Ringing endorsement: Women prefer contraceptive ring over patch
In the first study to directly compare a contraceptive vaginal ring and skin patch, more women indicated overall satisfaction with the vaginal ring, researchers report in the current issue of Obstetrics and Gynecology, a publication of the American College of Obstetricians and Gynecologists. Using the same combination of hormones included in prescription birth control pills, these products became available in 2002 as an alternative to taking a pill every day. Ring and patch are left in place for three weeks at a time.

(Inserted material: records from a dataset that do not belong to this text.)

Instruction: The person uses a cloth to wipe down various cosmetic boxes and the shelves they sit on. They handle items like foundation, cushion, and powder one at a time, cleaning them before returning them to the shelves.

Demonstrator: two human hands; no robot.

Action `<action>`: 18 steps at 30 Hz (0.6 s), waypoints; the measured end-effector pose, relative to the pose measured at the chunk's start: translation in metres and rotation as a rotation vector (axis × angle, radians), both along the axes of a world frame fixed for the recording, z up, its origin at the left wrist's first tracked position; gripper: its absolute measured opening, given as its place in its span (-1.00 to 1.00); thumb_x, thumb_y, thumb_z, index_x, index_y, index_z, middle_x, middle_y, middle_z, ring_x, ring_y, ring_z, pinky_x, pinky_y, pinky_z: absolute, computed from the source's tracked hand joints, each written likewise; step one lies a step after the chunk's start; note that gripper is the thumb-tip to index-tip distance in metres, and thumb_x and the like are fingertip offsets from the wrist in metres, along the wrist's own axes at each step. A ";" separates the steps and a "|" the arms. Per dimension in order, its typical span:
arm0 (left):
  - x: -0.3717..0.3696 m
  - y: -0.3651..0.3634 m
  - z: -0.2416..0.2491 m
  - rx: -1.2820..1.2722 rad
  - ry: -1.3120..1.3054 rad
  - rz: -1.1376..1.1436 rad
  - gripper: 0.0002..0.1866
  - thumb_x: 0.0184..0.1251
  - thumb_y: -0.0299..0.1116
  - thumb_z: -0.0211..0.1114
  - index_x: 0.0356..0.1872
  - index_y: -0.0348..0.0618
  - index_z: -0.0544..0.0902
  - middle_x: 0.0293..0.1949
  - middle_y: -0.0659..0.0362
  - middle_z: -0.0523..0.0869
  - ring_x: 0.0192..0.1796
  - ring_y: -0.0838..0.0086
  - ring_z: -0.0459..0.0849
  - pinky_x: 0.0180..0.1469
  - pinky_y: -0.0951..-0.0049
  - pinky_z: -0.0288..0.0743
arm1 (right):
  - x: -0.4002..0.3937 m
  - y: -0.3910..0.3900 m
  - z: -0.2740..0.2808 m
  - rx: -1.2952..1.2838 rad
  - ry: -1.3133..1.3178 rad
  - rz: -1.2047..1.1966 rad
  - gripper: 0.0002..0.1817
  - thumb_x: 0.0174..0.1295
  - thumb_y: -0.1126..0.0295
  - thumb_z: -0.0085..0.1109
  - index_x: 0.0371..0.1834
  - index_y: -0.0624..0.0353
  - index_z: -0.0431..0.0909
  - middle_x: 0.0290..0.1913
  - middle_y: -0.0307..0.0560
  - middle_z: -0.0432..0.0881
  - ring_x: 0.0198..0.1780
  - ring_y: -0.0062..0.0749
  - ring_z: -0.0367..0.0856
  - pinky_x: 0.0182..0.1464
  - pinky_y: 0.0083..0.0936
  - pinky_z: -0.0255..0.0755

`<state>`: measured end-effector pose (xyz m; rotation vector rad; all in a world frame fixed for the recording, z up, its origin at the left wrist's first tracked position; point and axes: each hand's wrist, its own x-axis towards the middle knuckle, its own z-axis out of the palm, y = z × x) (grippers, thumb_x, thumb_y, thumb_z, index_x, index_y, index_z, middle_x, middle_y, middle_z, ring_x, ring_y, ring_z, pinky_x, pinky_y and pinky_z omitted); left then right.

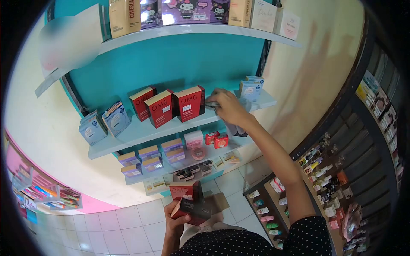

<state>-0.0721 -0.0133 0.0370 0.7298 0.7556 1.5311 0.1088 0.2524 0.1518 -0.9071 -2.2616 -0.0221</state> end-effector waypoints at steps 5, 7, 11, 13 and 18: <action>-0.001 0.002 -0.001 -0.015 0.013 0.034 -0.65 -0.44 -0.38 0.36 -0.48 -0.30 0.54 -0.45 0.22 0.56 -0.39 0.57 0.48 -0.26 0.62 0.30 | 0.009 -0.018 0.006 -0.008 -0.004 -0.048 -0.72 -0.22 0.66 -0.03 -0.37 0.22 0.54 -0.29 0.08 0.46 -0.11 -0.07 0.38 -0.09 -0.31 0.32; -0.001 -0.001 -0.002 -0.033 0.011 0.039 -0.64 -0.44 -0.37 0.36 -0.48 -0.30 0.53 -0.45 0.21 0.56 -0.39 0.56 0.48 -0.25 0.61 0.31 | -0.002 0.003 -0.004 0.034 0.005 -0.104 -0.72 -0.22 0.66 -0.03 -0.38 0.21 0.54 -0.29 0.08 0.46 -0.12 -0.07 0.38 -0.10 -0.30 0.32; 0.001 0.000 0.001 -0.021 0.016 0.046 -0.64 -0.44 -0.38 0.34 -0.47 -0.30 0.52 -0.44 0.20 0.57 -0.38 0.54 0.49 -0.25 0.60 0.31 | -0.014 0.006 -0.006 0.026 0.023 -0.146 -0.67 -0.24 0.69 -0.11 -0.35 0.27 0.54 -0.30 0.09 0.48 -0.19 -0.05 0.38 -0.10 -0.27 0.28; -0.001 -0.002 0.001 -0.016 0.010 0.048 -0.64 -0.44 -0.38 0.34 -0.46 -0.30 0.52 -0.44 0.20 0.57 -0.38 0.54 0.49 -0.24 0.60 0.31 | -0.008 -0.007 -0.009 0.024 0.040 -0.113 -0.66 -0.24 0.70 -0.12 -0.33 0.27 0.54 -0.30 0.09 0.50 -0.18 -0.05 0.38 -0.10 -0.29 0.29; -0.004 -0.004 -0.004 -0.037 -0.017 0.088 -0.66 -0.41 -0.40 0.34 -0.47 -0.31 0.51 -0.44 0.20 0.56 -0.37 0.54 0.50 -0.24 0.60 0.31 | -0.002 -0.008 -0.013 -0.050 0.110 -0.092 -0.64 -0.25 0.70 -0.13 -0.32 0.27 0.54 -0.23 0.09 0.51 -0.13 -0.07 0.38 -0.07 -0.30 0.27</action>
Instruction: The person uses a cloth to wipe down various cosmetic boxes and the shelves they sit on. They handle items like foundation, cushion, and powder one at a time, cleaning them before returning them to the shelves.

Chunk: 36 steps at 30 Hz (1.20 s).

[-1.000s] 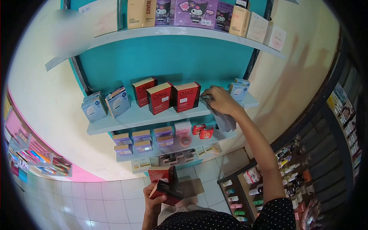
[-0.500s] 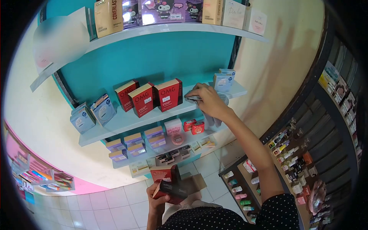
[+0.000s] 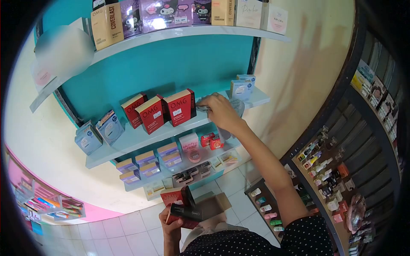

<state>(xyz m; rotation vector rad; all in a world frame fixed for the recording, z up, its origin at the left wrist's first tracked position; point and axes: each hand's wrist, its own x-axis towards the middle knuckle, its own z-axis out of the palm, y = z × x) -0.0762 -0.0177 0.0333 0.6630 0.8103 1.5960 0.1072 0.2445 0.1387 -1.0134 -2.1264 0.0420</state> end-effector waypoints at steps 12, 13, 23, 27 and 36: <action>0.001 -0.005 0.002 0.010 0.049 0.020 -0.63 -0.42 -0.37 0.37 -0.46 -0.30 0.52 -0.46 0.20 0.56 -0.41 0.55 0.47 -0.28 0.60 0.30 | 0.010 -0.005 -0.002 -0.029 0.047 0.167 -0.67 -0.20 0.66 -0.09 -0.32 0.17 0.55 -0.35 0.07 0.49 -0.15 -0.07 0.39 -0.05 -0.28 0.27; 0.001 -0.005 0.002 0.010 0.047 0.028 -0.63 -0.42 -0.37 0.37 -0.46 -0.30 0.52 -0.46 0.20 0.56 -0.41 0.55 0.47 -0.28 0.60 0.30 | 0.008 -0.005 0.000 -0.030 0.044 0.175 -0.67 -0.20 0.66 -0.09 -0.32 0.17 0.55 -0.35 0.07 0.49 -0.15 -0.07 0.39 -0.05 -0.28 0.27; -0.002 -0.009 0.005 0.023 0.073 0.015 -0.62 -0.40 -0.37 0.35 -0.44 -0.31 0.52 -0.43 0.19 0.57 -0.38 0.55 0.48 -0.25 0.61 0.31 | -0.021 -0.001 0.005 0.151 -0.165 -0.359 -0.85 -0.22 0.59 0.05 -0.48 0.24 0.44 -0.41 0.13 0.49 -0.24 -0.11 0.44 -0.22 -0.29 0.35; -0.006 -0.015 0.001 0.017 0.042 0.067 -0.63 -0.40 -0.37 0.34 -0.44 -0.31 0.51 -0.42 0.19 0.57 -0.37 0.54 0.48 -0.24 0.60 0.30 | -0.011 -0.026 0.014 0.006 -0.089 -0.316 -0.77 -0.21 0.60 0.03 -0.39 0.30 0.51 -0.39 0.21 0.48 -0.21 0.03 0.41 -0.16 -0.24 0.32; 0.001 -0.002 0.006 0.001 0.041 -0.015 -0.65 -0.37 -0.40 0.35 -0.43 -0.30 0.52 -0.42 0.20 0.57 -0.37 0.55 0.49 -0.24 0.60 0.31 | -0.017 0.002 0.007 0.049 -0.031 -0.222 -0.78 -0.19 0.61 -0.02 -0.40 0.31 0.51 -0.36 0.18 0.50 -0.22 0.00 0.40 -0.14 -0.25 0.31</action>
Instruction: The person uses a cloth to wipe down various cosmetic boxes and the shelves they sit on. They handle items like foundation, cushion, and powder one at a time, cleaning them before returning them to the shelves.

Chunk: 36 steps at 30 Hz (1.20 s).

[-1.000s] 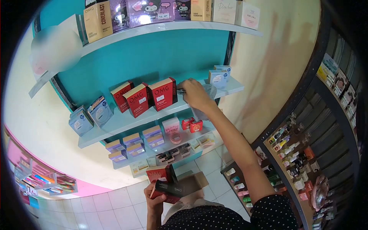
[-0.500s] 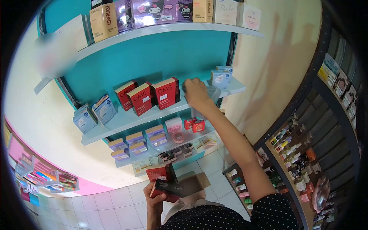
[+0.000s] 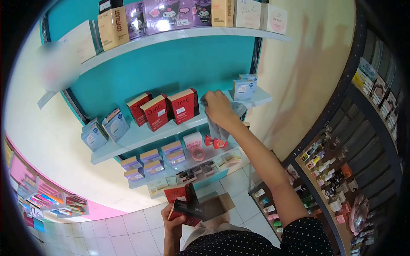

The study evaluated the experiences of 500 women who were randomly assigned to use the ring or patch for four consecutive menstrual cycles in 2005 and 2006. Of these, 249 used the ring and 251 used the patch. In addition to regular study visits for physical evaluation, participants completed a questionnaire and talked to investigators by phone following the study period.
“What we found is that more women are happier with the ring than the patch,” said Mitchell Creinin, M.D., professor of obstetrics, gynecology and reproductive sciences at the University of Pittsburgh School of Medicine and the study’s first author. “On the whole, they report fewer complications, and a significant majority preferred the ring to their pill.” The University of Pittsburgh served as sponsoring institution for the trial, which was conducted at 10 centers nationwide.
In November 2005, the U.S. Food and Drug Administration issued a warning regarding estrogen levels in the contraceptive patch and related risk of blood clots, changing the package labeling to reflect the warning. Participants enrolled in the study, regardless of study product assignment, were given standard, written information about the warning. Five women who used the contraceptive patch said they were influenced by the FDA labeling change, opting to discontinue use at the conclusion of the study.
“Overall, however, patch users were twice as likely to discontinue using the product by the end of the third cycle, and seven times more likely to say they had no wish to continue once the study was over,” said Dr. Creinin, who also is director of family planning at Pitt and a senior investigator at the Pitt-affiliated Magee-Womens Research Institute. The most commonly cited reasons for discontinuation were adverse effects, including longer periods, cramps, nausea, mood swings, skin irritation or problems with the patch falling off. The most common reasons for discontinuation among women who used the ring were discomfort and more frequent vaginal discharge.
“Although oral contraceptives are the most commonly used reversible form of contraception in the United States, continuation rates are only 40 percent at six months of use,” the authors write. In addition, prior studies have shown that in the third month of use, about half of women miss three or more pills each cycle, likely decreasing contraceptive effectiveness.
“The two alternative delivery systems for combined hormonal contraceptives had not been evaluated in a single randomized trial, making it difficult for clinicians to compare and contrast these options for their patients,” Dr. Creinin said. “But now we can provide more accurate counseling to patients who might be interested in a nondaily birth control method.”